** Work instructions **
Word for word, restate the data that follows, omitting the images.

###

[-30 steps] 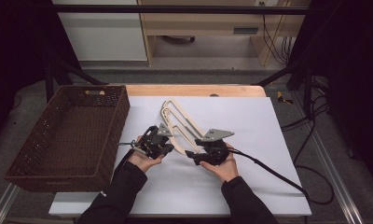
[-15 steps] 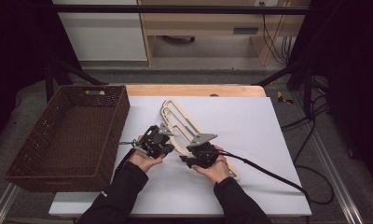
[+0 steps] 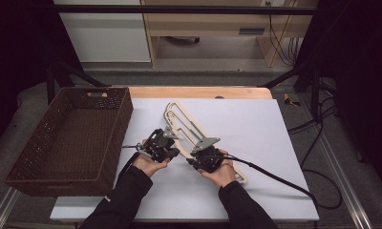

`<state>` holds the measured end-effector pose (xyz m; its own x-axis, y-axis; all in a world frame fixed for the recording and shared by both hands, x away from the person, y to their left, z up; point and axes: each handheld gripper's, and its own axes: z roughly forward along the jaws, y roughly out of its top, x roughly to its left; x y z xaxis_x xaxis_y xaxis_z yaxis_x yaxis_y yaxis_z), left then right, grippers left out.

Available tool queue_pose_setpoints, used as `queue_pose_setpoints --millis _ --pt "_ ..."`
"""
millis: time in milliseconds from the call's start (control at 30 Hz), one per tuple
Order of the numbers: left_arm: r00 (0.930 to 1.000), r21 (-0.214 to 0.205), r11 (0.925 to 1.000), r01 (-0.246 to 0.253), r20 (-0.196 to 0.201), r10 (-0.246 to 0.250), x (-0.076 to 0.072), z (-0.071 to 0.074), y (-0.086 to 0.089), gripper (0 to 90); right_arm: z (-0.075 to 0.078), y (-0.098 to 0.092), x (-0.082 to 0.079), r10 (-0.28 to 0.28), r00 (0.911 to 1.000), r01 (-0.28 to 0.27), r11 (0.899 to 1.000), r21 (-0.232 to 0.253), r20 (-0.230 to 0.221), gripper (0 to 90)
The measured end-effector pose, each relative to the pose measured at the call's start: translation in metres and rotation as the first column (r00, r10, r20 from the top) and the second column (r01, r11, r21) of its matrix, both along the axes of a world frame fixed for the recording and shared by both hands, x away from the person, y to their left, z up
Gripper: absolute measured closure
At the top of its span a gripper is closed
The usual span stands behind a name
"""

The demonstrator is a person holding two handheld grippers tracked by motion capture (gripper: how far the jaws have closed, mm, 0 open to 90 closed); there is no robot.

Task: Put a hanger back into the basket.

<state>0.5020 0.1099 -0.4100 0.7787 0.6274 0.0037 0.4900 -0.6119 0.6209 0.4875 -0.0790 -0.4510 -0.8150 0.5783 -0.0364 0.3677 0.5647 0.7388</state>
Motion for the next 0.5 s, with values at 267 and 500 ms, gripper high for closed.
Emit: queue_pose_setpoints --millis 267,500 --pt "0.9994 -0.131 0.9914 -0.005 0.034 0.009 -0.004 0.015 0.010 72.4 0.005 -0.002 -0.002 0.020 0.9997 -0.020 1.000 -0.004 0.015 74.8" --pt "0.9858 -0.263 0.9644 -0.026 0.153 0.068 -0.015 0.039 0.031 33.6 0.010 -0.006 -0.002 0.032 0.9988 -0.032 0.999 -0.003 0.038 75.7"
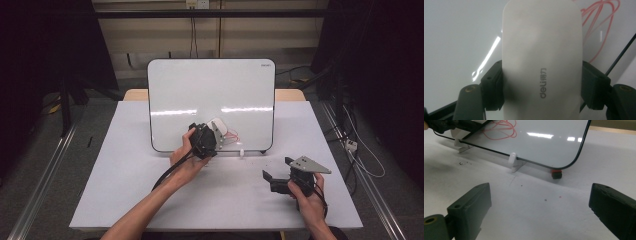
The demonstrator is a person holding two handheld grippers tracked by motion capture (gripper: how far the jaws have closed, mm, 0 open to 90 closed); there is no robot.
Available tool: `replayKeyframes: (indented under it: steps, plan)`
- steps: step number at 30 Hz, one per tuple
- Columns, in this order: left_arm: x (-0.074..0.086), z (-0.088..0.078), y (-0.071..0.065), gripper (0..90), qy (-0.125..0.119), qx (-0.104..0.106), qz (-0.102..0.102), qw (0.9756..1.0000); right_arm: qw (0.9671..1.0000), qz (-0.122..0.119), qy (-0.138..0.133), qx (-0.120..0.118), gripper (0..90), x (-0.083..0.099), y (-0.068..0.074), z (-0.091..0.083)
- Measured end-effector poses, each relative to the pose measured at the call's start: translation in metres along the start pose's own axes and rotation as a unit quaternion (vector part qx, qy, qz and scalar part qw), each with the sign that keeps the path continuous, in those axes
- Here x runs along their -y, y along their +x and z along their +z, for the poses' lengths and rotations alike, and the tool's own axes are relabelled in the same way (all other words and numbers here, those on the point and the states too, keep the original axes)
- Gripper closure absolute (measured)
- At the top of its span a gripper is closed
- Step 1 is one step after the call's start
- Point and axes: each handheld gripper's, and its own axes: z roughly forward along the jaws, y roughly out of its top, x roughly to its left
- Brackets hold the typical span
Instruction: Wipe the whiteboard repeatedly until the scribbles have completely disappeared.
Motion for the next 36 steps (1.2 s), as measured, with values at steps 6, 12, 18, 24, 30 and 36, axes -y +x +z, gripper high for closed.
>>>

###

** Response to the exercise **
[-30 steps] 
[-15 steps] 
[+0 steps] 

`<state>` holds the measured end-effector pose (xyz m; its own x-axis, y-axis; all in a world frame fixed for the recording and shared by both hands, x away from the person, y to their left, z up; point and axes: each handheld gripper's, and its own axes: z roughly forward along the jaws, y roughly out of its top, x roughly to its left; x y z xaxis_x xaxis_y xaxis_z yaxis_x yaxis_y yaxis_z), left then right, grippers left out.

Available tool queue_pose_setpoints, used as `queue_pose_setpoints --millis _ --pt "_ ..."`
"""
millis: time in milliseconds from the call's start (control at 30 Hz), one per tuple
Order of the numbers: left_arm: r00 (0.930 to 1.000), r21 (-0.214 to 0.205), r11 (0.925 to 1.000), r01 (-0.246 to 0.253), r20 (-0.196 to 0.201), r10 (-0.246 to 0.250), x (-0.076 to 0.072), z (-0.071 to 0.074), y (-0.086 to 0.089), gripper (0 to 90); right_arm: z (-0.075 to 0.078), y (-0.098 to 0.092), x (-0.082 to 0.079), r10 (-0.28 to 0.28), r00 (0.911 to 1.000), r01 (-0.28 to 0.27), r11 (0.899 to 1.000), r21 (-0.232 to 0.253), r20 (-0.230 to 0.221), gripper (0 to 90)
The measured end-effector pose, each relative to the pose measured at the call's start: translation in metres and rotation as the first column (r00, r10, r20 from the top) and the second column (r01, r11, r21) of its matrix, both along the axes of a world frame fixed for the recording and shared by both hands, x away from the person, y to their left, z up
Gripper: absolute measured closure
At the top of its span a gripper is closed
The usual span stands behind a name
"""

The demonstrator is a person holding two handheld grippers tracked by motion capture (gripper: how far the jaws have closed, mm, 0 open to 90 closed); there is no robot.

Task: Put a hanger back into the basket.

<state>0.5020 0.1099 -0.4100 0.7787 0.6274 0.0037 0.4900 -0.6119 0.6209 0.4875 -0.0790 -0.4510 -0.8150 0.5783 -0.0364 0.3677 0.5647 0.7388</state>
Motion for the next 0.5 s, with values at 267 and 500 ms, gripper high for closed.
Emit: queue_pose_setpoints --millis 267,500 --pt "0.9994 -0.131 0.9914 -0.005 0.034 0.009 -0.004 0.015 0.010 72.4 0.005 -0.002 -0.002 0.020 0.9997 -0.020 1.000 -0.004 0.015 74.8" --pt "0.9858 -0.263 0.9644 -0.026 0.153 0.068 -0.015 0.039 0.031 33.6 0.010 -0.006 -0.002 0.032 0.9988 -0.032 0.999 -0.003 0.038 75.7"
The demonstrator is a person holding two handheld grippers tracked by motion capture (gripper: how far the jaws have closed, mm, 0 open to 90 closed); there is no robot.
Available tool: `replayKeyframes: (indented under it: steps, plan)`
- steps: step number at 30 Hz, one per tuple
- Columns, in this order: left_arm: x (-0.074..0.086), z (-0.088..0.078), y (-0.071..0.065), gripper (0..90), qy (-0.125..0.119), qx (-0.104..0.106), qz (-0.102..0.102), qw (0.9756..1.0000); right_arm: qw (0.9671..1.0000), qz (-0.122..0.119), qy (-0.138..0.133), qx (-0.120..0.118), gripper (0..90), x (-0.083..0.099), y (-0.068..0.074), z (-0.091..0.083)
- Measured end-effector poses, each relative to the pose measured at the call's start: translation in metres along the start pose's own axes and rotation as a unit quaternion (vector part qx, qy, qz and scalar part qw), each with the sign that keeps the path continuous, in those axes
- Here x runs along their -y, y along their +x and z along their +z, for the poses' lengths and rotations alike, and the tool's own axes are relabelled in the same way (all other words and numbers here, those on the point and the states too, keep the original axes)
- Gripper closure absolute (measured)
- At the top of its span a gripper is closed
- Step 1 is one step after the call's start
- Point and axes: each handheld gripper's, and its own axes: z roughly forward along the jaws, y roughly out of its top, x roughly to its left
- Brackets hold the typical span
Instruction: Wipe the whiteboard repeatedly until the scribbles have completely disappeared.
Motion for the next 36 steps (1.2 s), as measured, with values at steps 6, 12, 18, 24, 30 and 36, axes -y +x +z, gripper high for closed.
>>>

Work on this exercise is complete, and nothing remains.